Just like The Host, this is live-action Anime. I loved this movie for the production design alone. The awesome story behind it was a bonus. And given this is a foreign film (aka not necessarily a happy ending with your favorites surviving) it was great knowing (or not) who was going to live and who was going to die.

When Mason was explaining Balance to them while they were eating sushi ... I knew something was up. I just didn't know the details. Though I DID know that there was more to Gilliam. I knew he was in contact with Wilford in some way.

And oh my god, that monologue by Evans at the end. It's well known that I'm a fan of Evans superficially but dang. The delivery of it was heart-wrenching.

I didn't see the Willy Wonka part of it until Wilford stated Curtis was a crazy-person. Then I was like 'My God'. Wilford is exactly correct. Balance has to be maintained. You can't have a population deviation in a closed ecosystem like that.

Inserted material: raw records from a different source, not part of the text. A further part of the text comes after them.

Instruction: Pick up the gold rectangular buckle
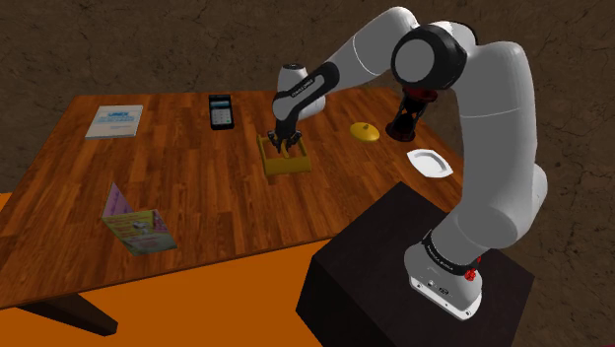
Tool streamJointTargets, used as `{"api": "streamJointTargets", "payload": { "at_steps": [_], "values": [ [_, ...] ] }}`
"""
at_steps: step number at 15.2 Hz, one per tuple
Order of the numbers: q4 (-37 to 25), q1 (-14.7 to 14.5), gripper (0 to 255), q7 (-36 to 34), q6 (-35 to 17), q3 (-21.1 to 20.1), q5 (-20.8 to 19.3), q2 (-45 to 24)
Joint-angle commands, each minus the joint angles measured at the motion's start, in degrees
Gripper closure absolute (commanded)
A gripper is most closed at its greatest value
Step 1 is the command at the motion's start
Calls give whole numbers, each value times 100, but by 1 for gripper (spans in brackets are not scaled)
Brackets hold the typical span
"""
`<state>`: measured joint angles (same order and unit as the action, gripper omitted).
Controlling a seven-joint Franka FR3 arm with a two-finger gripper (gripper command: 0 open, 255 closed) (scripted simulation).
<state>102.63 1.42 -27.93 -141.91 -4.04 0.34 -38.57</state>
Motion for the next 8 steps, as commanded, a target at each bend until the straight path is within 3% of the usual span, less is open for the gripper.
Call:
{"api": "streamJointTargets", "payload": {
  "at_steps": [1, 8],
  "values": [
    [22, 3, 255, -3, 92, -5, 5, 117],
    [54, 14, 255, -7, 353, -17, 18, 410]
  ]
}}
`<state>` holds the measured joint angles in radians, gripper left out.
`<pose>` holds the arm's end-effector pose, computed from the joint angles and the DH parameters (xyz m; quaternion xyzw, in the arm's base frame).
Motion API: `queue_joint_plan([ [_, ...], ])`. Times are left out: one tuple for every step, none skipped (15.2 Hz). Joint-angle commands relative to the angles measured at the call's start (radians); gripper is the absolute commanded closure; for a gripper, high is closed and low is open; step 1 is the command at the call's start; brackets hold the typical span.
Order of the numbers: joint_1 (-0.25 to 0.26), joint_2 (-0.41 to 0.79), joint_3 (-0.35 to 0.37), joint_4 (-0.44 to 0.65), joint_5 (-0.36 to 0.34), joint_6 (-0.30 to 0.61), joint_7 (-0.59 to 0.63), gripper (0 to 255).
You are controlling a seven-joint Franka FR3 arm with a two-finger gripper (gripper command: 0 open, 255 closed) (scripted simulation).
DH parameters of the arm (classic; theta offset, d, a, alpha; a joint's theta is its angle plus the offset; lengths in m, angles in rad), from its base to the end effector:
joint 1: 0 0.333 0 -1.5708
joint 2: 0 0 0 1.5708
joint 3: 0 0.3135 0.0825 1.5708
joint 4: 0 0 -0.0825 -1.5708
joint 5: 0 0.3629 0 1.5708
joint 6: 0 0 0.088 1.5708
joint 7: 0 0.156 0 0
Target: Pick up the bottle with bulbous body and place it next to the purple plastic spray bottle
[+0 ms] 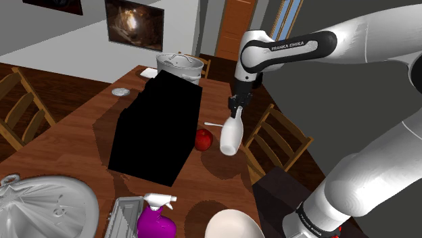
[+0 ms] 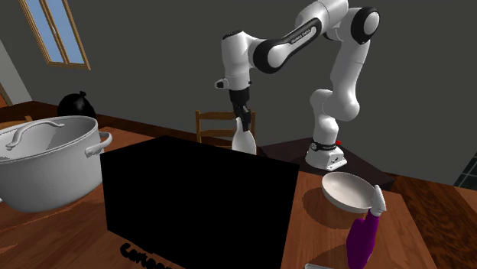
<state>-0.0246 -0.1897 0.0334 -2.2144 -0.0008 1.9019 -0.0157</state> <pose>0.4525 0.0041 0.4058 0.9980 0.0119 -0.0614 0.0033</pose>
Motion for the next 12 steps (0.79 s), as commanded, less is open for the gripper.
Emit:
queue_joint_plan([
  [-0.001, -0.008, -0.001, 0.019, 0.000, -0.027, -0.002, 255],
  [-0.001, -0.012, -0.001, 0.029, 0.000, -0.041, -0.002, 255],
  [-0.001, -0.015, -0.001, 0.040, 0.000, -0.054, -0.002, 255],
  [-0.001, -0.018, -0.001, 0.050, 0.000, -0.068, -0.002, 255],
  [-0.001, -0.020, -0.001, 0.061, 0.000, -0.082, -0.002, 255],
  [-0.001, -0.023, -0.001, 0.072, 0.000, -0.095, -0.002, 255],
  [-0.001, -0.025, -0.001, 0.084, 0.000, -0.109, -0.003, 255],
  [-0.001, -0.027, -0.002, 0.095, 0.000, -0.122, -0.003, 255],
  [-0.001, -0.029, -0.002, 0.107, 0.000, -0.136, -0.003, 255],
  [-0.001, -0.031, -0.002, 0.118, 0.000, -0.149, -0.003, 255],
  [-0.001, -0.032, -0.002, 0.131, 0.000, -0.162, -0.003, 255],
  [-0.001, -0.033, -0.002, 0.143, 0.000, -0.176, -0.003, 255],
])
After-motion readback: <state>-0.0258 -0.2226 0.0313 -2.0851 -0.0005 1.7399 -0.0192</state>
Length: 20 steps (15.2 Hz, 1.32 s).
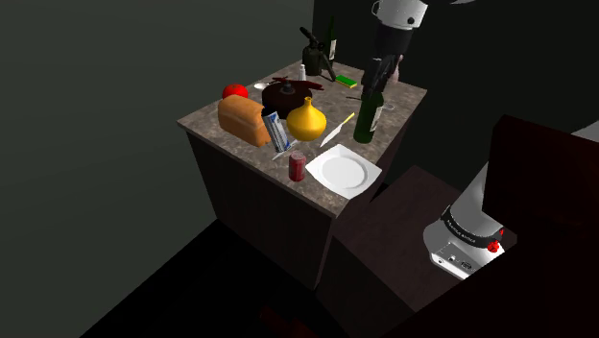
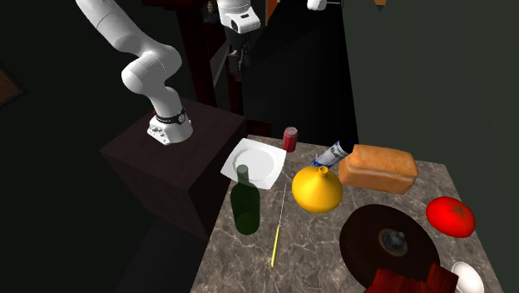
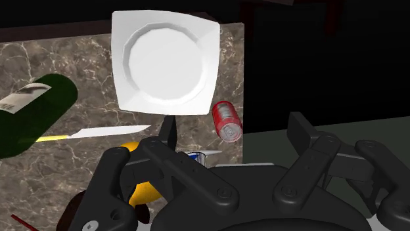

I did hope, however, that Curtis had taken him up on it and found another way to achieve balance. You don't have to cull the population. You can curb it via birth control. Though I am not sure how feasible it is as a long-term solution. How hard it would be to synthesize the HCG to trick the body into thinking it's pregnant so it doesn't ovulate. But it should at least have been investigated.

But alas, he didn't even get the chance to try. That choice was taken out of his hands.

Looking forward to seeing this on the big screen.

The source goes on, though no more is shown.